やれやれ長い一日だったがやっと部屋へ帰れそうだ、そのとき「ご飯食べよう」と大川さんが言い出した。もちろん女の子は大喜びである。まだ頑張るのか、ゴルフの疲れと酒がずしんと効いてくる。はしゃぐ彼女達の声が遠くなった。
食事を終えて更にコンビニ行ってやっと部屋である。もう欲望より疲れが先行している。シャワーでさっぱりしたら後はもうマグロである。お嬢さんは、こいつはもう出がらしだなと思ったか、スマホを取り出し誰かと話している。にっこり笑いながら「隣の大川さんはチップをいくらくれたよ」隣の部屋の女性と話していたのである。

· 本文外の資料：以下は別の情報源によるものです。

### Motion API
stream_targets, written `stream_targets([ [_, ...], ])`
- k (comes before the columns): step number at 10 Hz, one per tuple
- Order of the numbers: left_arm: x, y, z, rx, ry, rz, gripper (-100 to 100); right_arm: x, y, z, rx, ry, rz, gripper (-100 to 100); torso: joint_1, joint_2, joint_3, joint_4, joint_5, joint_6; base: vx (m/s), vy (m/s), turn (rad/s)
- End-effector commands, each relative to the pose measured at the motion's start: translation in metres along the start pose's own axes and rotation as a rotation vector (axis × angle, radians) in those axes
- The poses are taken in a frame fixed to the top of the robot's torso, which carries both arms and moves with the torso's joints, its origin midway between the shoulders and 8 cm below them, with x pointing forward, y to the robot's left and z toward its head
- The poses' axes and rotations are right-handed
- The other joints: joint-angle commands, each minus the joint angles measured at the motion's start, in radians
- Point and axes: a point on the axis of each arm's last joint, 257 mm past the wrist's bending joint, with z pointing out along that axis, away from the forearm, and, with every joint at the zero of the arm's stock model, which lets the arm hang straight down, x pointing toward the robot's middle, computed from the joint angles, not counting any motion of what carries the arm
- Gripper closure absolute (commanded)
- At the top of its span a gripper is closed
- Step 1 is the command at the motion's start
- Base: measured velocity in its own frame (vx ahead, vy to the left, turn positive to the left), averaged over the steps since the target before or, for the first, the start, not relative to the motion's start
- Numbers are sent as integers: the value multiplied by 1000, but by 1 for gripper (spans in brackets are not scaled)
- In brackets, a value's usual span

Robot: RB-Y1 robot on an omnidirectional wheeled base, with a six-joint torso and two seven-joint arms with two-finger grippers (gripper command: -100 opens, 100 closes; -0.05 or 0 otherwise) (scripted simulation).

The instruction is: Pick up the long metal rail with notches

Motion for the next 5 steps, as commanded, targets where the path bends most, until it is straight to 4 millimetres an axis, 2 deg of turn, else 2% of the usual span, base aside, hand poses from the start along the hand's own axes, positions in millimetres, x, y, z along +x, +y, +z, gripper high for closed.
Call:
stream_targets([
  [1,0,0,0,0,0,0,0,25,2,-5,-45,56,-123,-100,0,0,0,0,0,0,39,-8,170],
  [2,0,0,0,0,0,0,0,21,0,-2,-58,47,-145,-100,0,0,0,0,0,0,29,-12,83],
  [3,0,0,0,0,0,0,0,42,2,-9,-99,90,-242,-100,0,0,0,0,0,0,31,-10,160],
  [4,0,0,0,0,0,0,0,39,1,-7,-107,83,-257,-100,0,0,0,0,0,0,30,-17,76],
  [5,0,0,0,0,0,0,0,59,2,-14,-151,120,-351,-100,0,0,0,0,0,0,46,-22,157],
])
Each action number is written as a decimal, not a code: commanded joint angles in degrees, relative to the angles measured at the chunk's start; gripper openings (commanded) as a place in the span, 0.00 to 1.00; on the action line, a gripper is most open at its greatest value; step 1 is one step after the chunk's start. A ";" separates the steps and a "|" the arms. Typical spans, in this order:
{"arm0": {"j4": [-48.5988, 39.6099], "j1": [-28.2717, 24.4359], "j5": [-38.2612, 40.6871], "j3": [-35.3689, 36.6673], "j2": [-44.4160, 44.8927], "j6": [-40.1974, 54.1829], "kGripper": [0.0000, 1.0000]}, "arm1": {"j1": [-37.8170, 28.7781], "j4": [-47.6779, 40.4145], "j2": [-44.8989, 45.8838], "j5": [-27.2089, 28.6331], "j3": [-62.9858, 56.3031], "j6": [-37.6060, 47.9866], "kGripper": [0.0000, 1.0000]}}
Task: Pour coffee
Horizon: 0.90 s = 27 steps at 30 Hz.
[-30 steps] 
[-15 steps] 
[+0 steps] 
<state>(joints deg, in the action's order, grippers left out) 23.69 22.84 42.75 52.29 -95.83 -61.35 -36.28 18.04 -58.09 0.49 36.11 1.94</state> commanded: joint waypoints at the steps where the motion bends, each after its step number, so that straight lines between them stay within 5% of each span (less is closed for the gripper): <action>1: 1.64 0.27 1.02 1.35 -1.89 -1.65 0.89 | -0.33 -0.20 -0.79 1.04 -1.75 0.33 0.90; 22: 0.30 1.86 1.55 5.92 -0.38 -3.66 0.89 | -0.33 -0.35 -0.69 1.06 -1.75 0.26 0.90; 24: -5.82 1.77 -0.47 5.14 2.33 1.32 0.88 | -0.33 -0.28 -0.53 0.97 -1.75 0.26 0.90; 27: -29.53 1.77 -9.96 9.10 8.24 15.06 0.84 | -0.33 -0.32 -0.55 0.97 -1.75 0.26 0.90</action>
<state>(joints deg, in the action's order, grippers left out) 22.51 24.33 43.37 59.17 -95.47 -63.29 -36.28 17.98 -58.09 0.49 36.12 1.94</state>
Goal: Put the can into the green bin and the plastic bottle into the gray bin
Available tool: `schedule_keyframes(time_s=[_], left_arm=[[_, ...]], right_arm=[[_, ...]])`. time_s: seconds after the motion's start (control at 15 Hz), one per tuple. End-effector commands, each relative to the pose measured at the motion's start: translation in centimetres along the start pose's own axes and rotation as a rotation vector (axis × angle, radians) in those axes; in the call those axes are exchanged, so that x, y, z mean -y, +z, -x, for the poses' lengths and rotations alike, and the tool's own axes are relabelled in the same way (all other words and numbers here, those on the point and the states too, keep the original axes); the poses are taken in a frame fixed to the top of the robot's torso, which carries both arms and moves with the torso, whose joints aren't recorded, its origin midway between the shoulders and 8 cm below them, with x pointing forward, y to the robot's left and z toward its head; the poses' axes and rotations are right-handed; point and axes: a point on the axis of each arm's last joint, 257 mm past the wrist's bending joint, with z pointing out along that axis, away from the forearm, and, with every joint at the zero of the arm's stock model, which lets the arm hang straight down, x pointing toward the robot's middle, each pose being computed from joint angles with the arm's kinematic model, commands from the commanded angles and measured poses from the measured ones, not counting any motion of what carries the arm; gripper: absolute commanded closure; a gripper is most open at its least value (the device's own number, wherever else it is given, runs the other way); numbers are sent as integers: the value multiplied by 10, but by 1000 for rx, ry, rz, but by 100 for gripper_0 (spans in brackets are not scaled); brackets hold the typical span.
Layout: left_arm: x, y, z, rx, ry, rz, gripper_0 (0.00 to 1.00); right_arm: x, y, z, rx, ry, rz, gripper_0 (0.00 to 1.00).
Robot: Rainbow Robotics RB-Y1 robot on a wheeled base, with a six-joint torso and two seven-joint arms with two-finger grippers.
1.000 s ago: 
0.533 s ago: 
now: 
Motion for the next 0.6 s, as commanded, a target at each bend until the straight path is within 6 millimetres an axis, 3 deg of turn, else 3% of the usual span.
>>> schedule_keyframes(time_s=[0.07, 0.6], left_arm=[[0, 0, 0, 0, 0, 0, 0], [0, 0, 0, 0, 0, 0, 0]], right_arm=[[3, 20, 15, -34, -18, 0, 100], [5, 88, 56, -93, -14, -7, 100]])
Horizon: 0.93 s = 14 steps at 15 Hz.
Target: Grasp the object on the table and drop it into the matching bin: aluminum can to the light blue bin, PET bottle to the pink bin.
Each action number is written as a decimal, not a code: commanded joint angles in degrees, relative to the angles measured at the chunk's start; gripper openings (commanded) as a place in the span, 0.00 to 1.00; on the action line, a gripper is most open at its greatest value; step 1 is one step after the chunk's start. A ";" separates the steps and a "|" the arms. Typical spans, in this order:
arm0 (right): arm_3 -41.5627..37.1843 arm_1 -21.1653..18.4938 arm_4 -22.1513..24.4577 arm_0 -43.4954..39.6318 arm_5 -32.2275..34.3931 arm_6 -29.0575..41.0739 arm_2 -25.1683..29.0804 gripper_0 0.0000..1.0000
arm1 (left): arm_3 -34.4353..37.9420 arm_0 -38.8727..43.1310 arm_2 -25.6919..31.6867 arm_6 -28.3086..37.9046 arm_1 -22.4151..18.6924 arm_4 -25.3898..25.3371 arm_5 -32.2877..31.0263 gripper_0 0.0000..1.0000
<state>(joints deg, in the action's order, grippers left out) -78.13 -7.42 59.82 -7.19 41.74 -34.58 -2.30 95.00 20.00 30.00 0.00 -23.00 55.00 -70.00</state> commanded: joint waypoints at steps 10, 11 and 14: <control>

二人は連携プレーでチップの交渉をしている。張り切った肌と弾むような乳房を押し付けながらだから交渉力がある。なんやかやでトゥクトゥクの運転手に出した額を出してしまった。

旅の教訓 ボッタクリに会っても嘆くことはない
日本人はすぐにチップを出すから相場が上がる、だからダメなんだとよく言われる。だが女の子が喜ぶのが楽しいからやめられない。ケチって面白くなく終わるよりもよっぽどましである。400バーツは1400円くらいだから日本のタクシーならやすいくらいだ。
200バーツ(700円)は日本人にとって大したことがない金額でも、タイの人には少なくない額だろう。トゥクトゥクの運転手もゴーゴーバーの女の子もそんなにお金持ちとは思えない。金を持っている人間がそれくらいをボラれても良いではないか。ふとそんな事を思う。
「もう、いいの」チップに満足したのか彼女が優しく囁いてくる。「今日はちょっと疲れたかな」彼女は手を伸ばしてくる「ウソ、ついてる」・・・男は疲れるとしたくなる。

中国人は金払いは良いが要求が厳しい、韓国人は金払いが悪くて要求が厳しい、日本人は金払いが良くて優しい。彼女はそんな日本人が好きと笑う、それはそうだろう。私も甘い日本人がけっこう気に入ってる。